New survey on Americans' foreign policy priorities
Americans favor diplomatic and economic strategies over military involvement in foreign policy, according to a new national survey conducted by The Associated Press-NORC Center for Public Affairs Research. Americans also question whether or not the United States should be the world's chief problem solver, even as a myriad of issues across the globe are identified as important for the next president to address. The nationwide poll of 1,167 adults collected data from June 25 to July 7 using AmeriSpeak, the probability-based panel of NORC at the University of Chicago. Interviews were conducted online and using landlines and cell phones.

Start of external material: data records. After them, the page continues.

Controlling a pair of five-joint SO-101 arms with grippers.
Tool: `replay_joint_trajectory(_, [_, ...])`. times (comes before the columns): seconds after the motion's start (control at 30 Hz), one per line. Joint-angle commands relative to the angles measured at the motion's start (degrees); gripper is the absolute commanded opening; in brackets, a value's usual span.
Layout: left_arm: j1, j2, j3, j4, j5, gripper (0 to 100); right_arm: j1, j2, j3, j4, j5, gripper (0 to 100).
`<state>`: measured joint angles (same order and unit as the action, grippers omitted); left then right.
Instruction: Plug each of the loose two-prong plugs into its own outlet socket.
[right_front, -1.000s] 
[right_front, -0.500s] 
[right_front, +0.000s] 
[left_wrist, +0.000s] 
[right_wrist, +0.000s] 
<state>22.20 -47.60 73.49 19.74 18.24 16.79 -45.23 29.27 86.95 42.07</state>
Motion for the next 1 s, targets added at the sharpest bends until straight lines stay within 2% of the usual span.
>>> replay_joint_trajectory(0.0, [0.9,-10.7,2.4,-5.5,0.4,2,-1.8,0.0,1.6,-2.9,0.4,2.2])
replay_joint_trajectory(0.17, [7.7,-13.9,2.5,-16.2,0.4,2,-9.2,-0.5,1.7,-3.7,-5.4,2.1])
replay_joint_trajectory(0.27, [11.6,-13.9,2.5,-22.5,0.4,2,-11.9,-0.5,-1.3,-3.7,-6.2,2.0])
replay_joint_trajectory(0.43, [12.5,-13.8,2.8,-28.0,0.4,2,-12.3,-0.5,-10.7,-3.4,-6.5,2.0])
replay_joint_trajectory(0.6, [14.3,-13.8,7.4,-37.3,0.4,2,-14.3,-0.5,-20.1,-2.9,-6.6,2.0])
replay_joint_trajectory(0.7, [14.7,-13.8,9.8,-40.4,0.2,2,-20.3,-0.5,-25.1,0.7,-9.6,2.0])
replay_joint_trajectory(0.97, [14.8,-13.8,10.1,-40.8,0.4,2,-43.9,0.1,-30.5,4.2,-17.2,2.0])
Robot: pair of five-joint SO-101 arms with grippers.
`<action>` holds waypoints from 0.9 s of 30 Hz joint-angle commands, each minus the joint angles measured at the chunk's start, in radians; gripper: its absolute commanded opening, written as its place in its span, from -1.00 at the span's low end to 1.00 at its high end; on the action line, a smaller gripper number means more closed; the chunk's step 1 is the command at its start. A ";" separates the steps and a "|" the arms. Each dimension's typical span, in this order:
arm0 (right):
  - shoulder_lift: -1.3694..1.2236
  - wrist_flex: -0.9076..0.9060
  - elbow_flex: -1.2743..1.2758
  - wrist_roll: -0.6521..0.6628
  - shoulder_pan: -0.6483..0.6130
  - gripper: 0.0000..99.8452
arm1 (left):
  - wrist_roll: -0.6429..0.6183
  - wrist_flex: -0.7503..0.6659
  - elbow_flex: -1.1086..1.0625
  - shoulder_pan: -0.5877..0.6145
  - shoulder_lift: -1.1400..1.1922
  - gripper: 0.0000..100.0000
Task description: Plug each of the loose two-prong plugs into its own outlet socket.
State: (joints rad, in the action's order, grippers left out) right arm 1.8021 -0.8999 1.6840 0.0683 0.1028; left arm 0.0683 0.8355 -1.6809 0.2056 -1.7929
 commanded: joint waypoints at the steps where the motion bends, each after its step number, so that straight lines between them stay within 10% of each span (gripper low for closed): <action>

"This survey indicates that Americans are aware of the many foreign policy issues facing the country—everything from terrorism, to environmental issues, to foreign trade—but there is very little support for their country shouldering more of the responsibility to solve them all," said Trevor Tompson, director of The AP-NORC Center.
Some of the poll's key findings include:
- International terrorism and the Islamic State were most frequently named as one of the top foreign policy issues facing the next president. More than half of those surveyed said it was extremely important to know how the next president plans to deal with these issues.
- Only about a quarter of the public would like to see the United States take a bigger role in resolving problems around the world; most would prefer that the United States be less active or maintain its current level of involvement.
- At the same time, large numbers support the use of military force to protect the United States from international terrorism, halt nuclear proliferation, or help defend allies under attack. However, most people oppose military action to promote democracy, defend human rights abroad, or safeguard American economic interests.
- While most Americans do not think military intervention is the right response to threats to American financial interests overseas or human rights issues in other countries, economic pressure is supported as a method to deal with these problems. The public also supports economic pressure to deal with international terrorism, nuclear proliferation, and aggression against an ally.
- Furthermore, large majorities consider diplomacy a resource to deal with all these issues: international terrorism, nuclear proliferation, defending allies, protecting economic interests abroad, and international human rights, as well as promoting democracy.